> **Work order**: Would you transcribe only the lines below, from the one containing "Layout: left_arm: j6" through the end of the material, exactly and with no pictures?
---------- Raw data
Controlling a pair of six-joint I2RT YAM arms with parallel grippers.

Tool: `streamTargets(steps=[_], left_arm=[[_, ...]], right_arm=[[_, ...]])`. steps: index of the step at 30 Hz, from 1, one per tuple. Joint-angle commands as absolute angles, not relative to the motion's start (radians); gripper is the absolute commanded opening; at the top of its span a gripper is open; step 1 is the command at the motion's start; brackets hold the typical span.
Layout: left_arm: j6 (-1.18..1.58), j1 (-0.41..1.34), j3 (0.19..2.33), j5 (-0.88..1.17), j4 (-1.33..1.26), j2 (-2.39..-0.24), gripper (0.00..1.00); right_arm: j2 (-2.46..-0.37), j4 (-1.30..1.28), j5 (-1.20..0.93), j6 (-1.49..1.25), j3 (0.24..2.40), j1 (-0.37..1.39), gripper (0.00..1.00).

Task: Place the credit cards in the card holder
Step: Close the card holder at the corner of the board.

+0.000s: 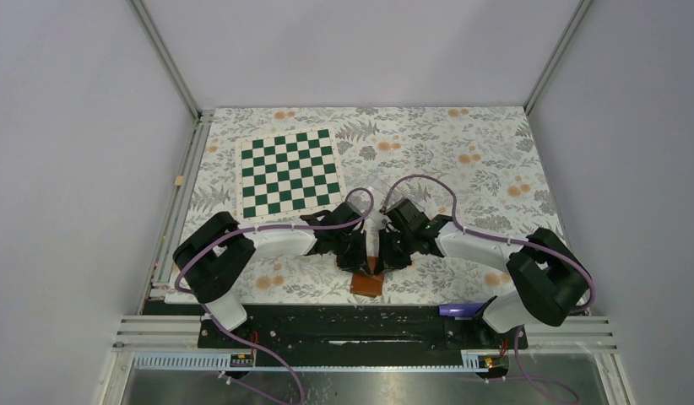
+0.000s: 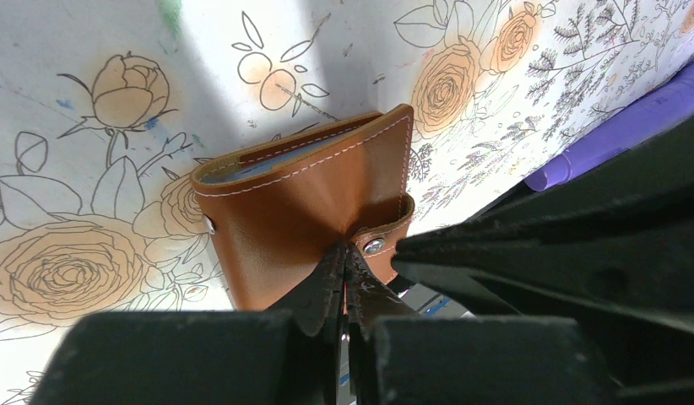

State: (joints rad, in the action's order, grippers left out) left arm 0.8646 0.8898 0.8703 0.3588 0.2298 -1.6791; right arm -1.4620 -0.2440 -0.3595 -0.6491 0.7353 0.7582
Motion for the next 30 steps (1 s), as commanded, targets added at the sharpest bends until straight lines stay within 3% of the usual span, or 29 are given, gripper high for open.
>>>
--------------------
> **Exercise result**:
Layout: left_arm: j6 (-1.18..1.58), j1 (-0.41..1.34), j3 (0.19..2.33), j5 (-0.88..1.17), j4 (-1.33..1.26), j2 (-2.39..-0.24), gripper (0.00..1.00); right_arm: j2 (-2.46..-0.37), j4 (-1.30..1.28), j5 (-1.20..0.93), j6 (-1.49..1.25), j3 (0.24..2.40), j1 (-0.37..1.39), gripper (0.00..1.00).

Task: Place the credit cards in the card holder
Step: Close the card holder at the corner of the board.

+0.000s: 
+0.000s: 

State: (joints rad, in the action's order, grippers left out) left arm 0.8646 0.8898 0.8703 0.3588 0.2298 -1.6791; right arm -1.4620 -0.2440 -0.3595 -0.6491 0.7353 0.7582
Motion for the next 30 steps (1 s), as commanded, targets added at the sharpest bends until straight lines stay within 3% of the usual span, or 29 are given, gripper high for open.
>>>

No further output is needed.